Whoa.......danger....she is blameshifting and lying.


----------



## re16 (Oct 9, 2012)

Make her take a poly... not sure if it works, but I bet something comes out of the process.

Be sure to arrive early and sit in the parking lot with her for 30 mins or so... that is where the confessions happen...


----------



## Mr.Married (Feb 21, 2018)

My marriage time frame is about the same as yours. I met my wife very early but we didn’t start dating heavy until about 17. At about that same time I had a little thing with another girl I had known for a while. We played around one night but honestly I can’t remember all what we did that night and I wasn’t even drinking. That was sssooooo long ago! Your wife doesn’t have to be some mean evil cheating master plan man hater to tell you she doesn’t remember. Just like my situation that was all before marriage and early dating stuff. It’s what humans do …. Even if they don’t remember.

There is no conspiracy except in your own mind.


----------



## Casual Observer (Sep 13, 2012)

re16 said:


> Make her take a poly... not sure if it works, but I bet something comes out of the process.
> 
> Be sure to arrive early and sit in the parking lot with her for 30 mins or so... that is where the confessions happen...

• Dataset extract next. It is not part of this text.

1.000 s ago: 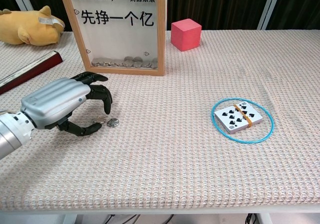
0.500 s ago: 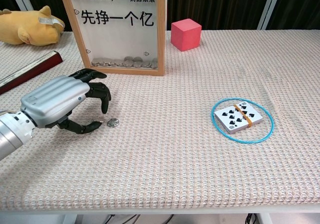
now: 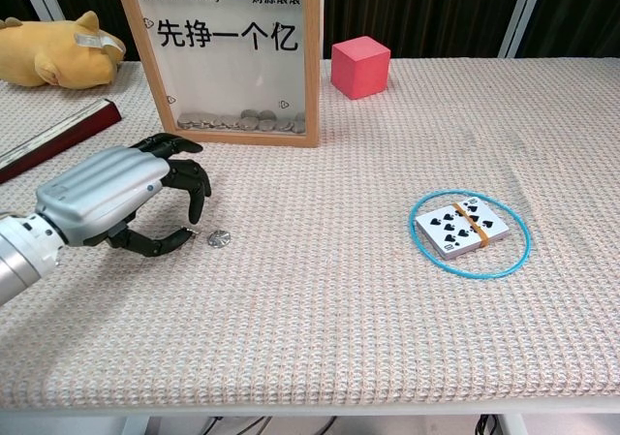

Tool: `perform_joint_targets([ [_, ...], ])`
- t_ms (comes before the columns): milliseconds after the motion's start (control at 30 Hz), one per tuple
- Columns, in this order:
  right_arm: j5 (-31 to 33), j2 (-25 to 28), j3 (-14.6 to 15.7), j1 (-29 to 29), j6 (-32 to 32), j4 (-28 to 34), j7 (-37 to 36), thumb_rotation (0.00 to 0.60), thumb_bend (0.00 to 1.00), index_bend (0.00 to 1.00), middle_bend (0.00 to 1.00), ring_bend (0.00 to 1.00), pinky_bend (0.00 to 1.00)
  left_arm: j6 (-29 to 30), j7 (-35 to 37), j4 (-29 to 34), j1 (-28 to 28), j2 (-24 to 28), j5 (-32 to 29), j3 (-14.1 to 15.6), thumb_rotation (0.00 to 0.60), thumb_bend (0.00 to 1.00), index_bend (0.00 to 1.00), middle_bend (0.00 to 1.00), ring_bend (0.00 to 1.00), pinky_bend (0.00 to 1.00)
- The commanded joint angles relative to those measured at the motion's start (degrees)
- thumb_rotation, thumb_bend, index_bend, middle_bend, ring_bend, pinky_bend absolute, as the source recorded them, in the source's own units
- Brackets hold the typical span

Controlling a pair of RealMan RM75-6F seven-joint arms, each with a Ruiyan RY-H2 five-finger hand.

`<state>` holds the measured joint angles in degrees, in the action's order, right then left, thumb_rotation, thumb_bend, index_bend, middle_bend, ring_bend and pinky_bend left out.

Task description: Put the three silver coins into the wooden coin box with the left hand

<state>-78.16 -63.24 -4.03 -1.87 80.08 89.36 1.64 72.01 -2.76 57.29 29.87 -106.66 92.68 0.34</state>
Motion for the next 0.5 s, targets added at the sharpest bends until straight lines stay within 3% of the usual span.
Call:
perform_joint_targets([
  [33,0.05,0.02,0.0,0.05,0.04,-0.01,-0.12,0.6,0.3,0.0,0.0,0.0,0.0,-0.02,0.14,-0.06,0.03,-0.06,-0.03,-0.02,0.6,0.4,0.55,0.31,0.07,0.05],
  [333,0.06,0.02,0.03,0.16,0.17,-0.29,-0.4,0.6,0.3,0.0,0.0,0.0,0.0,0.27,1.62,0.75,-0.07,0.07,-0.42,-0.4,0.6,0.44,0.6,0.32,0.07,0.05],
  [500,-0.2,0.12,-0.12,0.11,0.56,-0.07,-0.28,0.6,0.3,0.0,0.0,0.0,0.0,2.57,2.28,5.53,-0.37,2.87,-0.47,-1.7,0.6,0.46,0.6,0.33,0.07,0.05],
])
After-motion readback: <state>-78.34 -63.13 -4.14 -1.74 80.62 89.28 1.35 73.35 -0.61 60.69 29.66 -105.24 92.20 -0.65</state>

We keep hearing that, about the parking lot confessions, but is there empirical evidence to back it up? It’s become conventional wisdom perhaps just because it’s repeated so often.


----------



## Casual Observer (Sep 13, 2012)

Mr.Married said:


> My marriage time frame is about the same as yours. I met my wife very early but we didn’t start dating heavy until about 17. At about that same time I had a little thing with another girl I had known for a while. We played around one night but honestly I can’t remember all what we did that night and I wasn’t even drinking. That was sssooooo long ago! Your wife doesn’t have to be some mean evil cheating master plan man hater to tell you she doesn’t remember. Just like my situation that was all before marriage and early dating stuff. It’s what humans do …. Even if they don’t remember.
> 
> There is no conspiracy except in your own mind.


There may not be a "conspiracy" today because said person's memory has lost details of the past. But whatever might have been said or claimed way back when, when the memory was fresh, remains an issue. There is not a statute of limitations on the damage done by past lies & omissions. But that might not be relevant here. I don't know what claims she made way back when, if any. I don't know if she intentionally misled OP. It doesn't sound like it to me; it just sounds like she was doing her thing for a while and he had no expectations of her behavior at that time. They didn't have a relationship with boundaries that had been violated.

Later he says-

*She is a good person, but I worry now that I had based our life and marriage on something I look new only little about. *

If you learn something scary about your partner's past, but it isn't affecting things now, or hasn't even in the past, *and *there were no attempts by your partner to lie or deceive, I can see an argument for retroactive jealousy maybe, but that's on OP, something he has to work on. Even if you're a plan B, sure, finding out might not be a fun thing, but in a lot of cases, Plan B turns out to be the best. Plan A might have had serious flaws and would never have resulted in a good marriage. It's OK to be Plan B if there's no dishonesty involved, no gas lighting, no deception. 

Having said all that, if she realized that things would have gone south with OP had she revealed her past, then she was recognizing a character flaw that should have been a red flag, and denying OP agency. But again this requires intent on her part to do so.


----------



## MattMatt (May 19, 2012)

@jon.hudson.rst I concur that a polygraph might be worth considering.


----------



## Trdd (Jan 11, 2022)

Here's my take.

1) she was on holiday as a young woman and met a guy who hit on her. Of course this type of thing happens all the time.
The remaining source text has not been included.